Things done changed, though.
My thinking and feeling go hand-in-hand more now. I make decisions before I become hyper fed-up and blindly emotional.
It's due to many changes in my life, not the least of which is having children. And I'm not talking about a baby that wakes you up for the seventh time in the middle of the night. I mean parenting kids that are growing up with their own words and opinions and stories and feelings. That takes more than a wellspring of emotion. It takes thought and consideration and decisions that go beyond "'cause I just want to."
The craziest part of it all is they make you look back on the most man-my-head-hurts-because-i've-been-banging-it-on-this-wall-for-the-past-hour moments of being a parent with...affection.

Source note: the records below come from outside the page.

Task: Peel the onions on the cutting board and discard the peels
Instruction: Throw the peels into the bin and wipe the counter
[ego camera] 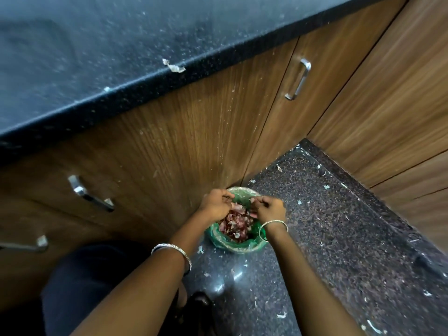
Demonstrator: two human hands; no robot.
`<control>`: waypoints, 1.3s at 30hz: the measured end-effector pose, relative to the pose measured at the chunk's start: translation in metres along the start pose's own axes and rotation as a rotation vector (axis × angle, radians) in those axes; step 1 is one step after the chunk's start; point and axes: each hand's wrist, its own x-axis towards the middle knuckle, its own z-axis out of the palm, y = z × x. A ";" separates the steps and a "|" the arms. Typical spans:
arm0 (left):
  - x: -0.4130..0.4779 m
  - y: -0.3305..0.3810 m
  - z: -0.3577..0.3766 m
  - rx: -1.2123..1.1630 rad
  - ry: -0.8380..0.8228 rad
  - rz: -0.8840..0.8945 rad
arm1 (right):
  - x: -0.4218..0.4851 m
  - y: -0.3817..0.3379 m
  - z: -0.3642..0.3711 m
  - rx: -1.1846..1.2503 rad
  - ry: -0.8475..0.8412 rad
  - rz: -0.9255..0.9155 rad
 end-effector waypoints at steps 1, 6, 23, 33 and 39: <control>-0.007 0.001 -0.004 -0.009 0.017 0.023 | -0.023 -0.028 -0.002 0.009 0.009 -0.018; -0.046 0.004 -0.039 -0.143 0.075 0.108 | -0.080 -0.085 0.000 0.057 0.021 -0.116; -0.288 0.002 -0.219 -0.231 0.463 0.519 | -0.302 -0.270 0.049 0.124 -0.244 -0.768; -0.410 -0.053 -0.342 -0.156 0.930 0.376 | -0.408 -0.371 0.138 -0.070 -0.339 -1.141; -0.426 -0.086 -0.384 -0.140 1.088 0.184 | -0.410 -0.422 0.226 -0.498 -0.526 -1.227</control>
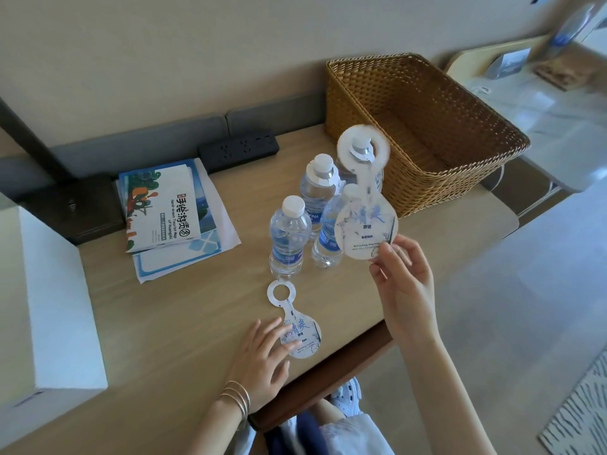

Yes I said it. I may take it back tomorrow, but I'm saying it now. It's not because you love them because it goes without saying that the sort of love you feel for your child is off-the-charts scary, but also because it's this feeling of "Man, that was fucking hard. And I survived. And I think I might have learned something. Rad."
So, you change. Or at least I have. Not anything that anyone would notice if they were having dinner with me, but just in that I sit just a little more comfortably in this sometimes wobbly, sometimes stone hard, sometimes pillow soft chair that is my life.
At least that's how I feel right now. J waking up in the middle of the night tonight saying, "No seep. No seep. No seep" could change all that.
Marley has a chart in our kitchen that tracks her behavior. Smiley faces for setting the table. Smiley faces for "pleases" and "thanks yous." Smiley faces for brushing her teeth. I asked her the other day if I should get a smiley face for things I'm working on as her mama -- like not yelling so much. She ran over to her toy room table, grabbed one of the heart-shaped post-its I gave her the other day, and scrawled a broad, smiling face on it.